Voltei para o hotel. Ligo a televisão. Olhe El último coplero de novo. De meia em
meia hora o clip volta com toda a
força. Estou ávido para ler o The New
England Journal of Medicine, de janeiro de 2013. Também em minhas mãos a
revista americana Foreign Affairs, um
relatório da UNICEF sobre o Estado Mundial da Infância, de 2007, 8 edições do
jornal Granma, órgão oficial do
Comitê Central do Partido Comunista de Cuba e um relatório extenso do governo
sobre a saúde cubana, seus planos e metas.
Comecei a devorar o
material em minhas mãos e cada vez mais me intrigava como um país pobre, com
problemas de infraestrutura básica (estradas, moradia,
saneamento básico) conseguia, por exemplo, desenvolver sua própria indústria
farmacêutica, fabricando a maior parte das drogas de sua farmacopeia e ainda
alimenta uma política de exportação? Como pode um país, que paga um dos piores
salários do mundo, chegar a um patamar na área de saúde melhor do que muitos
países em desenvolvimento e se igualar aos
países mais ricos do planeta?
Há, entretanto, um
problema que o governo cubano tem de enfrentar com urgência. A gente sente que
o povo tem uma veneração extraordinária pela figura de Fidel e dos
revolucionários de 1959. Mas o seu peito está inflado, pronto para explodir, em
busca de uma vida desconhecida, mas tida como repleta de “felicidade”. A
abertura do turismo em Cuba, com a presença cada vez maior de estrangeiros, tem
criado um sentimento obsessivo na população
cubana em busca das novidades só encontradas em outros locais.
A ideia de
que a revolução cubana é institucionalmente sólida e goza de inequívoco apoio
popular é equivocada. Há um sentimento de mudança que transborda todo e
qualquer discurso teórico. O cidadão cubano está cansado de implorar a um
turista que lhe compre um sabonete ou um xampu
ou que lhe dê alguns trocados. E também preocupado com a falta de condições de
crescimento. Há um livro de Albert Camus, O
homem revoltado, que deveria ser lido pelos burocratas do sistema cubano.

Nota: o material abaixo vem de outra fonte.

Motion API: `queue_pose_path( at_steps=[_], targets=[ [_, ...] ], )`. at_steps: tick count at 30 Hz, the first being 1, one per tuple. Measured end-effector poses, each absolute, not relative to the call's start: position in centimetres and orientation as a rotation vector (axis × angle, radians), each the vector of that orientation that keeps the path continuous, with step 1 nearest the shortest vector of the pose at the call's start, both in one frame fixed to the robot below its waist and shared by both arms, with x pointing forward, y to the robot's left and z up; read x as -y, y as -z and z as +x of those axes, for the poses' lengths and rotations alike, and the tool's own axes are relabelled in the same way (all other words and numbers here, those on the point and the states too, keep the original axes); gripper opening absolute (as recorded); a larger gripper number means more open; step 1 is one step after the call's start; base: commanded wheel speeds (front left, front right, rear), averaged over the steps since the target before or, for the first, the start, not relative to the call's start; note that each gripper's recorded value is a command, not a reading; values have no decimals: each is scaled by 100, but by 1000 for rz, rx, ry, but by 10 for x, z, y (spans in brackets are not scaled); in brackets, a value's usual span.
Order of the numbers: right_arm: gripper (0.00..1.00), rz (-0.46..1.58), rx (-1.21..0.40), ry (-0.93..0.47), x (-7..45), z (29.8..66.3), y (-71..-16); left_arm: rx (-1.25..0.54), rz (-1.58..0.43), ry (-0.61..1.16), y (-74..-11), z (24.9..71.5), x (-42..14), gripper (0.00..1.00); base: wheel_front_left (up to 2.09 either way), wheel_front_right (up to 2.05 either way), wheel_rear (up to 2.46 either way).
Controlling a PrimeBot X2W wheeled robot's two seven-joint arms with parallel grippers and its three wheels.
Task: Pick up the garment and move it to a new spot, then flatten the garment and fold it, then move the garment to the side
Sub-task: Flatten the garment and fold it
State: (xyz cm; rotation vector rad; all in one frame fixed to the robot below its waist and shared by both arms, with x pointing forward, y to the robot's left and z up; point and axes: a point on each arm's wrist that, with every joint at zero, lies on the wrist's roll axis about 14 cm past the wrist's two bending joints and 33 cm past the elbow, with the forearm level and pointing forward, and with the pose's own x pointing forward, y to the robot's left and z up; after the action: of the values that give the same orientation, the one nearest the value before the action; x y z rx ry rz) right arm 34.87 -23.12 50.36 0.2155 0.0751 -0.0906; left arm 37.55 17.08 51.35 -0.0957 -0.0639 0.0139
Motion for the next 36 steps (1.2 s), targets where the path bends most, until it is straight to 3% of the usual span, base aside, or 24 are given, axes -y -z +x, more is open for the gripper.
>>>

Camus entende que o homem revoltado é aquele que se contrapõe à ordem de quem o
oprime e reage quando sente que não deve ser oprimido. É qualquer opressão, até
aquela de não poder ter o que não se quer.
Os avanços da saúde e
da educação em Cuba são exemplos para o mundo. É uma conquista que precisa ser
exportada. Lembrem-se da letra de El
último coplero, parte final: “Y em el
nombre de Bolivar essas cadenas rompamos porque quieren entregarnos a los
norteamericanos”, ou como diz Che Guevara, num dos postos de saúde em
Havana: “Vale mas la vida de um ser
humano que todo el oro del hombre mas rico del mundo”.
- Publicado no Jornal da Cidade, Aracaju-SE, edição de
domingo e segunda-feira, 13 e 14 de outubro de 2013, Caderno A, página 7.